The DT in Figure 7 provided the highest classification accuracy of 94.12% for the test registers. It misclassified one presymptomatic register for one control. It is interesting to acknowledge that besides the first attribute that refers to the number of saccades labeled by the model as control, all the rest used only mean probabilities from the set of samples in the registers that have the highest probability for the sick class (corresponding to the box plots from the rightmost charts in Figure 6). Naturally, not all DT rules from the 10 repeated runs were identical and different attributes were also considered in other cases.

The results of saccade classification shown in Table 2 indicate the best result for the CNN-LSTM approach, both for the validation and the test sets. The high advantage is however not preserved when the classified samples are used to establish the label of the register. Despite the fact that all control and sick registers are accurately identified by taking the class of the majority of the saccades, the presymptomatic registers are all misclassified for control when the additional DT is not used.

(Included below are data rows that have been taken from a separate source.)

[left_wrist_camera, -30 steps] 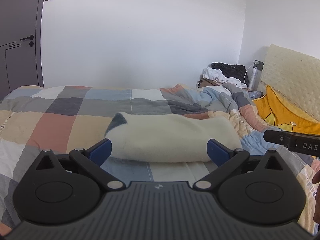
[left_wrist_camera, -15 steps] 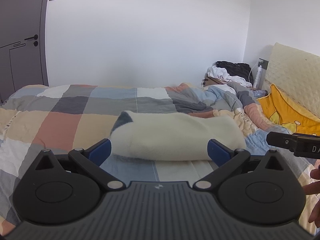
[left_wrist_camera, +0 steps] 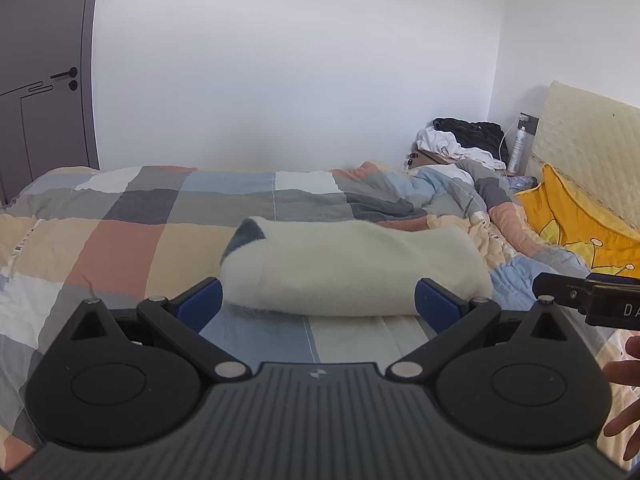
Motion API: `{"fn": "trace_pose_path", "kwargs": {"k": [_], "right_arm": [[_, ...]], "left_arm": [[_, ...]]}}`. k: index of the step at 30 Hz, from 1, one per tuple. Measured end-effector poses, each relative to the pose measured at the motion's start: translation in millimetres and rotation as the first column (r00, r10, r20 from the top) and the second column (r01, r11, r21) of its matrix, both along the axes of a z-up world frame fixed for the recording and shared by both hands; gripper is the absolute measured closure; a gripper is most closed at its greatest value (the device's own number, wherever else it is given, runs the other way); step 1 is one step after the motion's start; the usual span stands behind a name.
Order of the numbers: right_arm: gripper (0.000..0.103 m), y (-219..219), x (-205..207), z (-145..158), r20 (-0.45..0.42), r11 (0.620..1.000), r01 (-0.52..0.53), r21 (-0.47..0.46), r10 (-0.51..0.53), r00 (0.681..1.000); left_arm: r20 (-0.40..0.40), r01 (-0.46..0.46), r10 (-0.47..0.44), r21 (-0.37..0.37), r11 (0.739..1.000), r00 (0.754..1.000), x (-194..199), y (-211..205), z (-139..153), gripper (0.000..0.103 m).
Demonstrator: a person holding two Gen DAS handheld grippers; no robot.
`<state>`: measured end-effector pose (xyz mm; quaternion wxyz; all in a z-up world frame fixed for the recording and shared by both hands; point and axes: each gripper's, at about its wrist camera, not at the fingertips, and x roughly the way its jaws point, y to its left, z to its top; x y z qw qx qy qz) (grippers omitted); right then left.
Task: Fold large clothes
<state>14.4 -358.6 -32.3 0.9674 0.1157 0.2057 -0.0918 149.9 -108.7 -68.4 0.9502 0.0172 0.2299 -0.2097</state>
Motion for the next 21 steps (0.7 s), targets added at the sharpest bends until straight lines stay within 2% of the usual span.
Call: {"fn": "trace_pose_path", "kwargs": {"k": [21], "right_arm": [[0.0,7,-8,6,0.015,1.0,-0.005,-0.019,0.005,1.0]], "left_arm": [[0.009,0.0,0.0,-0.014,1.0,1.0,-10,3,4,0.0]]}}
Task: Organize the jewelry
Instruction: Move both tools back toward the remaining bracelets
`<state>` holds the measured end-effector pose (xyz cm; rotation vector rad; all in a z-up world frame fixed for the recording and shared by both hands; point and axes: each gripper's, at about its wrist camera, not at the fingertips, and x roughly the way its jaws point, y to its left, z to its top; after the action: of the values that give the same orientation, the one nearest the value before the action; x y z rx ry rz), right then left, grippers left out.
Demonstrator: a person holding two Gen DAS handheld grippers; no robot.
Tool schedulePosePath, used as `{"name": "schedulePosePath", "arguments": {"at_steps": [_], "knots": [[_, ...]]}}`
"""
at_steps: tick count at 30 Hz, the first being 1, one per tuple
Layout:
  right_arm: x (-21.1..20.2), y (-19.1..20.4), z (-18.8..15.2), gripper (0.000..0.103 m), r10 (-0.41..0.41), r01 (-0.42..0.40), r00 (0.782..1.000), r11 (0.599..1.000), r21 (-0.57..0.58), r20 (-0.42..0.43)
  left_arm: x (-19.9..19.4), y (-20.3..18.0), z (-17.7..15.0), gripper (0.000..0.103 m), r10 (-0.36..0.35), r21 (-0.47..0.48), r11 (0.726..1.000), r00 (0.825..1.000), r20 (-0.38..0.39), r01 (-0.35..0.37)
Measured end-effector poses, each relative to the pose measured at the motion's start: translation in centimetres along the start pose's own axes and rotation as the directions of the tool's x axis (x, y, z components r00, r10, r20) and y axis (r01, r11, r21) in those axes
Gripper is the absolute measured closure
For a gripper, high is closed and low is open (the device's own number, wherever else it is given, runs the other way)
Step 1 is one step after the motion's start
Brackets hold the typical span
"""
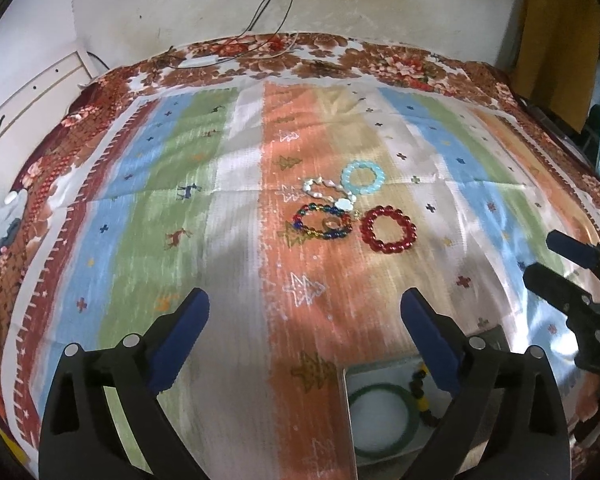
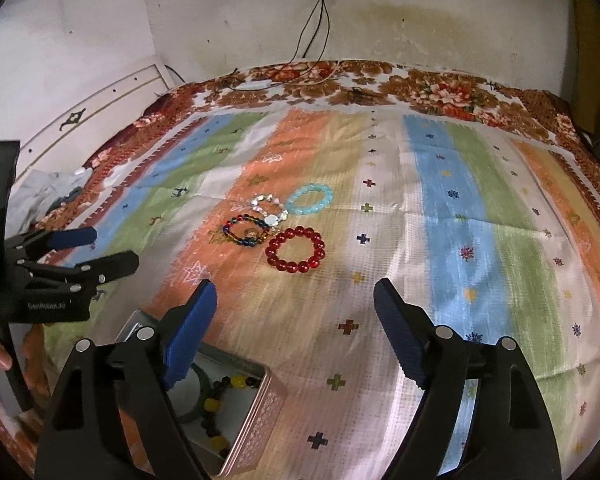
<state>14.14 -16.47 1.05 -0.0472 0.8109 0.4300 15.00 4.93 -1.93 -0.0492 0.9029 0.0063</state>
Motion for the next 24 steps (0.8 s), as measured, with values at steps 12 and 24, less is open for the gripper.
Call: {"name": "schedulePosePath", "arguments": {"at_steps": [12, 24], "knots": [[3.2, -1.2, 1.5, 0.022, -0.011, 0.012, 0.999, 1.000, 0.008, -0.049, 3.4, 1.2, 2.3, 0.008, 0.006, -0.039, 0.999, 0.999, -0.051, -0.008], [5.9, -1.7, 2.7, 0.022, 0.002, -0.002, 0.996, 1.000, 0.006, -0.086, 5.7, 1.7, 3.8, 0.008, 0.011, -0.051, 0.999, 0.997, -0.076, -0.015]]}}
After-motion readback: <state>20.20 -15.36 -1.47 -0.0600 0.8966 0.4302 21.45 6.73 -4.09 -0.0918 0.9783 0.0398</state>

The second part of the table indicates the results obtained for register classification. Besides the accuracy of the DL-MCDE-DT tandem, the CNN-LSTM and the SVM results are also reported, with the majority of samples establishing the label of their register. Although the values from the standard deviation in the saccade classification for CNN-LSTM indicate some spreading, this is not enough to change any label at the level of the register, hence the null value for the standard deviation in the second part of the table for the same classifier. Afterwards, the weighted results for the precision, recall and F1-score are shown. As it can be observed in the first plot from Figure 9 with the confusion matrix, all sick registers are correctly identified and no other register is mistaken for sick, as opposed to the output in [3]. The matrix is symmetric, hence there are very close values for the precision, recall and F1-score in Table 2. The values for the three measures in the table are not however identical to those in the figure, because they are computed as average over all 10 runs and not directly from the confusion matrix results.

A higher degree of presymptomatic signs are now correctly identified, as opposed to the results in [3]. This is also visible from the right plot in Figure 9 with the ROC curves, which are calculated for one of the 10 runs. The micro- and macroaverages are also computed. The high value for the microaverage is of special interest, since the classes of the problem are unbalanced (more control registers and less presymptomatic ones) and this measure adequately captures the precision in such cases. It would still be useful to have a significantly larger number of registers to train the DT model with more data and make it more robust.

6. Conclusions

This paper investigates the need and benefits of UQ in the medical field where the main intricacy comes from the uncommon nature of the sensor-derived data. Our proposed model is able to classify the person suspected of SCA2 in one of the three classes: control, presymptomatic and sick. However, the register of an individual is formed by several saccadic movements obtained from the electrooculogram and the class is defined based on the entire set. The complexity results from the fact that the presymptomatic registers contain many samples that have the normal behavior, representative for control and also some that are typical for sick.

A CNN-LSTM model using Monte Carlo dropout learned to distinguish between the validation saccades. In each validation and test register, subsets of saccades are classified as control, presymptomatic and/or sick. For each of these subsets, mean and standard deviation are computed from their probabilities. The new numerical validation data set is fed to the DT for training, with an aim to better assess the classes of the registers. The rules of the DT are further applied on the test data with the same type of features.

Our proposed model obtained an average overall classification accuracy of 81.18% (as opposed to the previous 78.24% reported in [3]), with a relatively good identification of presymptomatic registers. Moreover, it also provides explainable rules for the decision.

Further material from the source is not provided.